Given material —

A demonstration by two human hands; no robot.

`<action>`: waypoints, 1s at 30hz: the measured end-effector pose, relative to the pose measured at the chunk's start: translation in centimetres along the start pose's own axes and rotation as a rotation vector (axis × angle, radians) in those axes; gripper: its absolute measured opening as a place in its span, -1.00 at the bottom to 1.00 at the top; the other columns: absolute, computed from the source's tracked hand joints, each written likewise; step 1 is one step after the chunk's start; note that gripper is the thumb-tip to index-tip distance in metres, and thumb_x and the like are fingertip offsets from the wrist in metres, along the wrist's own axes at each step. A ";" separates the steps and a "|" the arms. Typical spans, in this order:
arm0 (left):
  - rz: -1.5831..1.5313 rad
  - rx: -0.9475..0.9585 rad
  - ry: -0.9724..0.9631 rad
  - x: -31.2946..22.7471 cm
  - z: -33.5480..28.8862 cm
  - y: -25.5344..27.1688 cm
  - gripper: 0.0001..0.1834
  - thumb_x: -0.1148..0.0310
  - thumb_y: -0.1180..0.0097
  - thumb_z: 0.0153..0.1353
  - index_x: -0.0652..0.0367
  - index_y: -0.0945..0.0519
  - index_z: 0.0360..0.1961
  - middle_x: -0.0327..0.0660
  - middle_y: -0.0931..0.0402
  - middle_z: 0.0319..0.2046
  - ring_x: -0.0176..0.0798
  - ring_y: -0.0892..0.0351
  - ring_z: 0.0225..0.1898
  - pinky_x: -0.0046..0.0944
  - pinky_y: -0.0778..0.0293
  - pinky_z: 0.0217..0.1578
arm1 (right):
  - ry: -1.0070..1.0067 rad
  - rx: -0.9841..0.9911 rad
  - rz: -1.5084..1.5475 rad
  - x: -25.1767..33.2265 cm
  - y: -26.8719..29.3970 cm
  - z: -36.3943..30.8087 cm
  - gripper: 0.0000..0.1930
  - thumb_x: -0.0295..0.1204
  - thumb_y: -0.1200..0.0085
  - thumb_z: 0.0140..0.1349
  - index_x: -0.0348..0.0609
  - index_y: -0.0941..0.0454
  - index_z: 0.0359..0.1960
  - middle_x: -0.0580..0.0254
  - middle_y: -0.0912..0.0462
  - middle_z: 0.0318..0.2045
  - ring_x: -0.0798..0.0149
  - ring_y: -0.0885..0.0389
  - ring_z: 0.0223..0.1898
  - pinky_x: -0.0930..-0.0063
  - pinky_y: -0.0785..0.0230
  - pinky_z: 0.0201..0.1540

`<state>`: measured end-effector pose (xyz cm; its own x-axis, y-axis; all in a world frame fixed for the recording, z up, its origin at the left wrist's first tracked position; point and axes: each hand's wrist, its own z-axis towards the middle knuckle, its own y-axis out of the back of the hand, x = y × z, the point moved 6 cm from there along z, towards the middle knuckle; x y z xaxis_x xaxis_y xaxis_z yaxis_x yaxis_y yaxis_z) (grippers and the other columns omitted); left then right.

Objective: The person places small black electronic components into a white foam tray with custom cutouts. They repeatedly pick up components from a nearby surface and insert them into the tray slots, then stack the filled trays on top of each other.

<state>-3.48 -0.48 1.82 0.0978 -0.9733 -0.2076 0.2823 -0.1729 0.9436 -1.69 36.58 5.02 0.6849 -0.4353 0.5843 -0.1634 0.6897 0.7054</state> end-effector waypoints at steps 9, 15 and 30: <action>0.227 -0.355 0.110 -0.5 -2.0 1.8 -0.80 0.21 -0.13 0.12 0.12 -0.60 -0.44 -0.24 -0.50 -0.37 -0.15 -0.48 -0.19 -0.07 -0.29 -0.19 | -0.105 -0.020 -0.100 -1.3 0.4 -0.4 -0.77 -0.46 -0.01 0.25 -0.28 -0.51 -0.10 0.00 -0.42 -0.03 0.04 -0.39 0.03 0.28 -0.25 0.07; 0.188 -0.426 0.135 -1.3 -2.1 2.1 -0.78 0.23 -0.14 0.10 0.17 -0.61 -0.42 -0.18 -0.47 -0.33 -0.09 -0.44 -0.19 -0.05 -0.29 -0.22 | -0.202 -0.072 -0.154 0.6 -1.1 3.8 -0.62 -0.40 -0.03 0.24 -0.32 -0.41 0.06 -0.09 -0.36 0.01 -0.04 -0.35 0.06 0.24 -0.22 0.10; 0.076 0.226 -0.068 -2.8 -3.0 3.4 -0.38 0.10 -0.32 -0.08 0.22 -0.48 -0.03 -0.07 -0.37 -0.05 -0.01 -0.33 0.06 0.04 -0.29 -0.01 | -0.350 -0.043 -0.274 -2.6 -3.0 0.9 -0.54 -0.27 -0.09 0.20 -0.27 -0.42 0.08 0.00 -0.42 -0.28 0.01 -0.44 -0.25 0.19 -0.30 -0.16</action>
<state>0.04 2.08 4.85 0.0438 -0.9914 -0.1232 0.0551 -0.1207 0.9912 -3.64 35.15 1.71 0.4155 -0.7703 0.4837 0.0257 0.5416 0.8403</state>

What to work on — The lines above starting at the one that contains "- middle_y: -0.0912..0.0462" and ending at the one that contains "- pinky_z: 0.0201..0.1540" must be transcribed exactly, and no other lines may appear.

Written solution —
  - middle_y: -0.0912..0.0462
  - middle_z: 0.0318..0.2045
  - ring_x: -0.0798..0.0149
  - ring_y: -0.0885..0.0389
  - ring_z: 0.0223..0.1898
  - pinky_x: -0.0930..-0.0063
  - pinky_y: -0.0785..0.0230
  - pinky_z: 0.0201..0.1540

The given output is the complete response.